Ink-stained wretches?
One of the reasons behind the greed that has become such a depressing feature of American culture since the 1980s is that people have come to want so many different things that cost a lot of money. Students now need a truck or at least a large SUV to take what they think they need to college. The New York Times recently recommended some Bordeaux wines on the basis that they were a bargain at less than $50 a bottle. And the number of electronic devices that practically everyone seems to require these days appears almost limitless, not to mention the number of rooms people insist upon having in their houses.

Charles Peters is the founding editor of the Washington Monthly and the author of a new book on Lyndon B. Johnson published by Times Books.

Comments

  • Roger Keeling on November 04, 2012 5:34 PM:

    Mr. Peters, you're in fine form this month. Your point about the proliferation of government contractors during the Bush Administration is particularly important, I think. The GOP has claimed this as a way to "privatize" government functions -- that is, gain the economies and competitive benefits of the marketplace for public tasks. But the reality is that it has been nothing more than a backdoor means of reinstating the 19th century spoils system. The public is so sadly ignorant of history that most folks have no idea what a vital reform the establishment of the professional civil service was, and hence no idea how perverse it is for a major political party to try to destroy it.

    And I am so glad the magazine has returned to a format where we can read your column AS a column, rather than as an annoying series of links. I believe quite a few folks (including me) had complained about that, so thank you for listening.

  • berttheclock on November 07, 2012 9:46 AM:

    Hmmm, "Reigning in Wall Street". Yes, many on WS do believe they reign. Perhaps, with the election of Senator Warren, more real "reins" will be put in place to stop many of those rulers of wealth.

  • zandru on November 07, 2012 1:34 PM:

    I second Mr. Clock: it's "reining in". Although in a few years, it WILL be "reigning", and future etymologists will have no clue as to the origin of the phrase.

  • buddy66 on November 09, 2012 7:48 PM:

    I watched Allen G. one day at lunch in the San Francisco State cafeteria, after a speaking/reading/chanting session at that school, surrounded by hangers-on and autograph-seeking students clamoring for his attention. He had more time for helping Peter Orlovsky's severely retarded brother maneuver the intricacies of unwrapping a packet of crackers that came with his chicken soup. Allen's concerned patience was obvious, his kindliness manifest in the moment.

  • Steve on January 13, 2013 12:47 PM:

    I'm not sure why Mr Peters is so gung ho about military service.

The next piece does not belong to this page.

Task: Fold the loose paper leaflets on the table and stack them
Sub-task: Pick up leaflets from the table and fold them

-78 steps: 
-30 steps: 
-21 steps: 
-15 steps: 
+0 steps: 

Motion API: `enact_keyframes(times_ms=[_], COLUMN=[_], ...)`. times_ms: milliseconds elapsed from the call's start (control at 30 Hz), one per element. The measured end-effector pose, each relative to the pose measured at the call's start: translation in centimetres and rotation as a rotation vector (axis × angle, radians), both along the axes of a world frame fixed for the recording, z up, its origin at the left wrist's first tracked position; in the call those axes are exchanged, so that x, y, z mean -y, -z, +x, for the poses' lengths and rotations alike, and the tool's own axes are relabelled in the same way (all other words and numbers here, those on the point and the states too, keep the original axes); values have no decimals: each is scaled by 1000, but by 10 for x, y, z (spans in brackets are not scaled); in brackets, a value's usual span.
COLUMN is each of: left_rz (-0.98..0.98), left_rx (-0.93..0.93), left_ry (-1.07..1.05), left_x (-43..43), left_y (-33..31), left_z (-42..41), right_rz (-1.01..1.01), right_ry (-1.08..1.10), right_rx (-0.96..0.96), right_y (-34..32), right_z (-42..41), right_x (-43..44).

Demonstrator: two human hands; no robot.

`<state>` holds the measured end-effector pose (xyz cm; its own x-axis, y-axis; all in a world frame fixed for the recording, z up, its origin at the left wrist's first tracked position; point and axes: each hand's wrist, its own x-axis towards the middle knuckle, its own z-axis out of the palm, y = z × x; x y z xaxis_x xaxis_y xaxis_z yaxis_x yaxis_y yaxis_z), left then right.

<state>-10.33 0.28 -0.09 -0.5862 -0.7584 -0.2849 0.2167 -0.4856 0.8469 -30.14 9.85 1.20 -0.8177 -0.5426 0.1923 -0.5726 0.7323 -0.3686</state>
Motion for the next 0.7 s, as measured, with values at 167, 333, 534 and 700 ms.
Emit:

    Why would anyone serve in an organization whose sole purpose seems to be to engage in illegal and immoral activities?

    Vietnam was an illegal and unjustified war.

    Afghanistan was largely unjustified.

    Iraq? Don't make me laugh.

    Rather than more serving in the military, I'd rather see fewer.

    As in zero.

    Sheesh.

  • Ed Pritchett on April 18, 2013 9:31 AM:

    I would respectfully disagree. If this country adopted universal service for all after high school for even just two years, and it would have to be for Everybody, no exceptions for class or wealth. Then perhaps we could temper our national blood lust bulleted above a bit since at any moment such decisions would involve the sons and daughters of the decision makers as well. It reserve war making as the last option of policy instead of casually being one of the first.